[Opening LISTED RECORDS section]
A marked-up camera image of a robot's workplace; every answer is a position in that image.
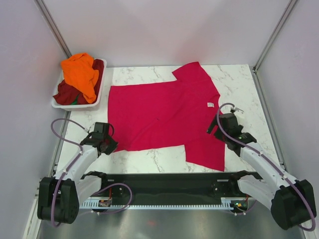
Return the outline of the pink red t shirt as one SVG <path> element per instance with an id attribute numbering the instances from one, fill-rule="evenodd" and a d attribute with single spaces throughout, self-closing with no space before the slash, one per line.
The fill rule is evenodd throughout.
<path id="1" fill-rule="evenodd" d="M 186 161 L 223 171 L 225 144 L 207 130 L 220 94 L 198 62 L 173 71 L 174 81 L 112 86 L 108 121 L 119 151 L 184 146 Z"/>

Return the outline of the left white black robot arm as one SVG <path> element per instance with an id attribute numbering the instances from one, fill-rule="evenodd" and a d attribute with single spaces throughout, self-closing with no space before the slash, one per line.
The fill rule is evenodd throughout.
<path id="1" fill-rule="evenodd" d="M 110 155 L 116 150 L 114 133 L 110 123 L 94 123 L 93 130 L 81 142 L 74 143 L 78 150 L 68 163 L 40 181 L 37 205 L 40 220 L 50 221 L 55 227 L 71 224 L 84 201 L 94 193 L 104 196 L 109 192 L 109 183 L 102 179 L 102 173 L 86 171 L 102 154 Z"/>

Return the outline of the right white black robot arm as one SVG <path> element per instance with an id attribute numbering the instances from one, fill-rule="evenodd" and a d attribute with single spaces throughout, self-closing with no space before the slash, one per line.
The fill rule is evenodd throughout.
<path id="1" fill-rule="evenodd" d="M 316 227 L 317 216 L 314 191 L 311 183 L 298 180 L 277 165 L 248 132 L 242 132 L 236 115 L 231 112 L 216 115 L 207 133 L 224 142 L 228 149 L 250 164 L 260 176 L 256 178 L 245 170 L 234 173 L 229 178 L 228 190 L 234 196 L 242 193 L 253 197 L 270 210 L 277 225 L 284 229 L 311 221 L 309 229 Z"/>
[Closing LISTED RECORDS section]
▶ WHAT IS EXPECTED:
None of the pictures should be carried over when the data above is transcribed exactly.

▶ WRITTEN RESPONSE:
A marked-up camera image of a robot's workplace; every answer is a position in that image.
Return the outline of the pink red t shirt as one SVG <path> element per instance with an id attribute numbering the instances from one, fill-rule="evenodd" and a d attribute with single spaces throughout, self-closing with no space before the slash, one per line.
The fill rule is evenodd throughout.
<path id="1" fill-rule="evenodd" d="M 186 161 L 223 171 L 225 144 L 207 130 L 220 94 L 198 62 L 173 71 L 174 81 L 112 86 L 108 121 L 119 151 L 184 146 Z"/>

Return the outline of the left white black robot arm as one SVG <path> element per instance with an id attribute numbering the instances from one, fill-rule="evenodd" and a d attribute with single spaces throughout, self-closing with no space before the slash, one per line.
The fill rule is evenodd throughout.
<path id="1" fill-rule="evenodd" d="M 110 155 L 116 150 L 114 133 L 110 123 L 94 123 L 93 130 L 81 142 L 74 143 L 78 150 L 68 163 L 40 181 L 37 205 L 40 220 L 50 221 L 55 227 L 71 224 L 84 201 L 94 193 L 104 196 L 109 192 L 109 183 L 102 179 L 102 173 L 86 171 L 102 154 Z"/>

Return the outline of the right white black robot arm as one SVG <path> element per instance with an id attribute numbering the instances from one, fill-rule="evenodd" and a d attribute with single spaces throughout, self-closing with no space before the slash, one per line.
The fill rule is evenodd throughout.
<path id="1" fill-rule="evenodd" d="M 316 227 L 317 216 L 314 191 L 311 183 L 298 180 L 277 165 L 248 132 L 242 132 L 236 115 L 231 112 L 216 115 L 207 133 L 224 142 L 228 149 L 250 164 L 260 176 L 256 178 L 245 170 L 234 173 L 229 178 L 228 190 L 234 196 L 242 193 L 253 197 L 270 210 L 277 225 L 284 229 L 311 221 L 309 229 Z"/>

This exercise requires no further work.